Count query for issues list is very slow due to banned_users filter
Problem
In https://gitlab.com/gitlab-com/gl-infra/reliability/-/issues/16985#note_1304752816 we noticed that the query for getting the issue count on the issues list page is very expensive and it's also called very frequently. It seems the filtering out of banned_users
is an expensive part of this count.
This query can be seen in performance bar labelled graphql (getIssuesCountEE)
and is:
SELECT COUNT(*) FROM "issues" WHERE (NOT EXISTS (SELECT 1 FROM "banned_users" WHERE (issues.author_id = banned_users.user_id))) AND "issues"."project_id" = 278964 AND "issues"."issue_type" IN (0, 1, 2, 4)

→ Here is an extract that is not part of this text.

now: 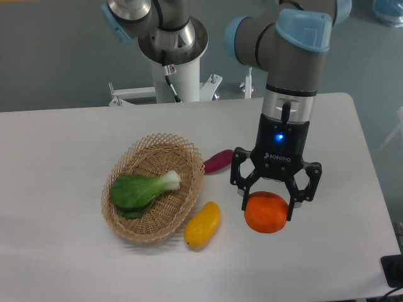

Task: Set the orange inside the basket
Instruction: 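Lift the held orange with the gripper and move it toward the basket, then carry the orange over the wicker basket and lower it inside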

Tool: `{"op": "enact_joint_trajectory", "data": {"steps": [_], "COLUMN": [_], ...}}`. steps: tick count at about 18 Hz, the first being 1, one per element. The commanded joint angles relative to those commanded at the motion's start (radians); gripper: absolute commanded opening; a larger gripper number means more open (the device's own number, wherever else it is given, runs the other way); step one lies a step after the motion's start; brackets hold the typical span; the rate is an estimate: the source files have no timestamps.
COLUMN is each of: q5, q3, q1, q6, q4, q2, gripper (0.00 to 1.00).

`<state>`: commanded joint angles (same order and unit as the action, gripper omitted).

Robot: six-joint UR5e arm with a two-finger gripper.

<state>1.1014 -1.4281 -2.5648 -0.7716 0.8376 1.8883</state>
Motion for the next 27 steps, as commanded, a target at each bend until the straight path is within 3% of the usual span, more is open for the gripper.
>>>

This contributes as a major factor for GraphQL based slow queries in Postgres:
Solution
If filtering banned_users
from the issue count isn't essential then we could consider simplifying the query. The buffers reduces by about 50% (which is not a lot) but the speed of a fully cached response is still around 4-5x times faster which makes sense as Postgres has way less to do when there is no join:
- With
banned_users
filter: - Without
banned_users
filter:
The actual answer is also not very different when ignoring banned_users
(presumably because spam issues are also being deleted in the DB):
gitlabhq_dblab=# SELECT COUNT(*) FROM "issues" WHERE "issues"."project_id" = 278964 AND "issues"."issue_type" IN (0, 1, 2, 4);
count
--------
151115
(1 row)
gitlabhq_dblab=# SELECT COUNT(*) FROM "issues" WHERE (NOT EXISTS (SELECT 1 FROM "banned_users" WHERE (issues.author_id = banned_users.user_id))) AND "issues"."project_id" = 278964 AND "issues"."issue_type" IN (0, 1, 2, 4);
count
--------
148896
(1 row)